THE PROBLEM
Say how many of the lines below hold "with", writing the number and nothing more.
---
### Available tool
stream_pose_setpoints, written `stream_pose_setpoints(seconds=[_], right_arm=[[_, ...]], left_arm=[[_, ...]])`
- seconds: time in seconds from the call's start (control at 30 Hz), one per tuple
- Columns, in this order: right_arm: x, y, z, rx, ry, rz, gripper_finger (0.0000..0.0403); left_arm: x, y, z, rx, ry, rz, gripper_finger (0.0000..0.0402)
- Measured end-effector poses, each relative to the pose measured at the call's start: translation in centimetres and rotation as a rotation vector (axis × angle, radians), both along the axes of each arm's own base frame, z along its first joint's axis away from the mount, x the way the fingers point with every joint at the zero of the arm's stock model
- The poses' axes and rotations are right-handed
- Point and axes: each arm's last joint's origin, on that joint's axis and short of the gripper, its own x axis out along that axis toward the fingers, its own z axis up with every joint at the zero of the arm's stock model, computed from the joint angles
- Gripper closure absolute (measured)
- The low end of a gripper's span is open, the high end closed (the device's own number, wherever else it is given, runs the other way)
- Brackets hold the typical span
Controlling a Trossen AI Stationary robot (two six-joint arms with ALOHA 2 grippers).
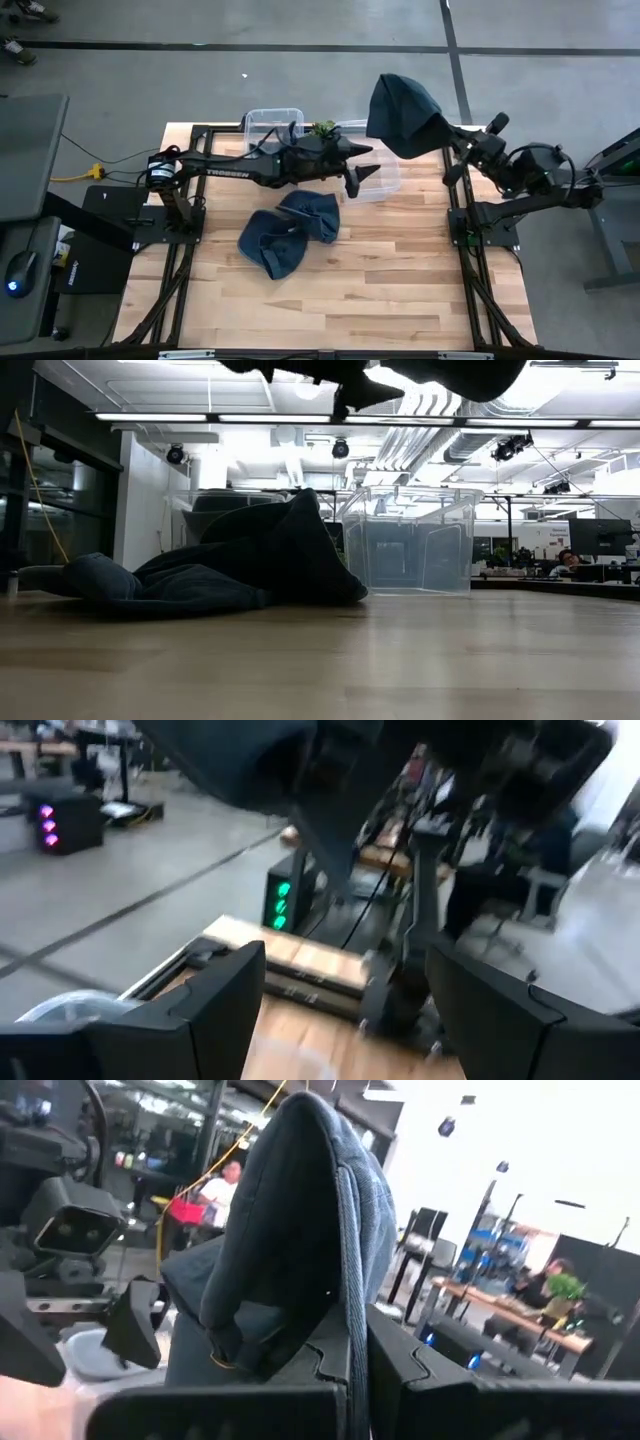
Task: Pick & Place hat
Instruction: Put the bottom blue cap into the right transparent bin
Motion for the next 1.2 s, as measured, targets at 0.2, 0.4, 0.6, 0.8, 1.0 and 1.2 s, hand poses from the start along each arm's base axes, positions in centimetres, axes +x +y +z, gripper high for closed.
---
TASK OUTPUT
3